Texte établi par Paulin ParisJ. Techener (p. 133-136).

VINGT-QUATRIÈME AVENTURE.

Comment Renart déçut le vilain, et comment Ysengrin emporta le bacon, qu’il ne voulut partager.



C’étoit un vilain qui traversoit la plaine, pliant sous une charge de porc salé qu’il ramenoit chez lui. « Qui vous empêcheroit, bel oncle, d’arrêter ce bacon, et d’en appaiser votre faim ? Il vaut bien mieux que ma maigre et dure échine. » Ysengrin étoit de cet avis. « Tenez, oncle, laissez-moi le plaisir de vous en procurer la possession. Si vous ne l’avez, je me soumets à tout souffrir sans me plaindre. Vous aurez le bacon, et s’il vous en reste, après en avoir mangé votre saoul, nous le mettrons en vente ; il n’y a pas au monde de meilleur marchand que moi. Nous en partagerons ensuite le prix : à vous les deux tiers, à moi le troisième ; c’est la règle.

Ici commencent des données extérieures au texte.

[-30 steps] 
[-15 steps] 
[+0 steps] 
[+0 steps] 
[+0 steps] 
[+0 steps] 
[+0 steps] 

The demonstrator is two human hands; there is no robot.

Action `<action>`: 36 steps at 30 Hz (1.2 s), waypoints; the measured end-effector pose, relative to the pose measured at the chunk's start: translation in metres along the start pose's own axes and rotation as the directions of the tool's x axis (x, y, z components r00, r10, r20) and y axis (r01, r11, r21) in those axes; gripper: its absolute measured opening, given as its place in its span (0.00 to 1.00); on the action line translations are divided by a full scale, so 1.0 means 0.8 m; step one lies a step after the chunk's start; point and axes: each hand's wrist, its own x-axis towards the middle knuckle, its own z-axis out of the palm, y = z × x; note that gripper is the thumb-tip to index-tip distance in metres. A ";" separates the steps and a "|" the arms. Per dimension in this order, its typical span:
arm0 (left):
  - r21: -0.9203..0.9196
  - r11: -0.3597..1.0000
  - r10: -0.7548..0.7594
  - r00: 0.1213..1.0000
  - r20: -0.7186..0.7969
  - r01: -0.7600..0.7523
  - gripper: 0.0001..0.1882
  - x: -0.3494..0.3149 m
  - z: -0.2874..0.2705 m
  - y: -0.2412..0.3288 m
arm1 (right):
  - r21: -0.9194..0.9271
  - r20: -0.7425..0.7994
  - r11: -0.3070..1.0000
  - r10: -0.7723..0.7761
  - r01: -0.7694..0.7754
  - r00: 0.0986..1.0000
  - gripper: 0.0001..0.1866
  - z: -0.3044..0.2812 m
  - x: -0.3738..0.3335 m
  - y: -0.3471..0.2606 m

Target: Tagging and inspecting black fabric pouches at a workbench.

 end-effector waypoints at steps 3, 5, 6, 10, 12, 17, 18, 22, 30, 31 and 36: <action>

— Par saint Cler, » dit Ysengrin, « je n’ai pas de goût pour les rencontres de vilains. Hier encore, passant rapidement par un village, un d’eux me donna un coup de massue qui m’abattit tout à plat ; je ne pus me venger, et j’en ai grand honte. — Ne vous en mêlez donc pas, » répond Renart, « je puis mener l’affaire à bien, et vous me pendrez la hart au cou, si tout à l’heure vous n’avez le bacon. — À la bonne heure donc ! » dit Ysengrin, « je veux bien juger de ce que tu sais faire. »

Il se traîne d’abord avec assez de peine, les coups qu’il avoit reçus lui ôtant son agilité naturelle ; mais à force de longer péniblement le bois dans un sentier couvert, il gagne un peu d’avance sur le vilain, et recourant à l’un de ses tours favoris, il s’étend le long du chemin, comme il eût fait sans doute dans le bois pour se remettre des rudes épreuves que son compère venoit de lui faire subir.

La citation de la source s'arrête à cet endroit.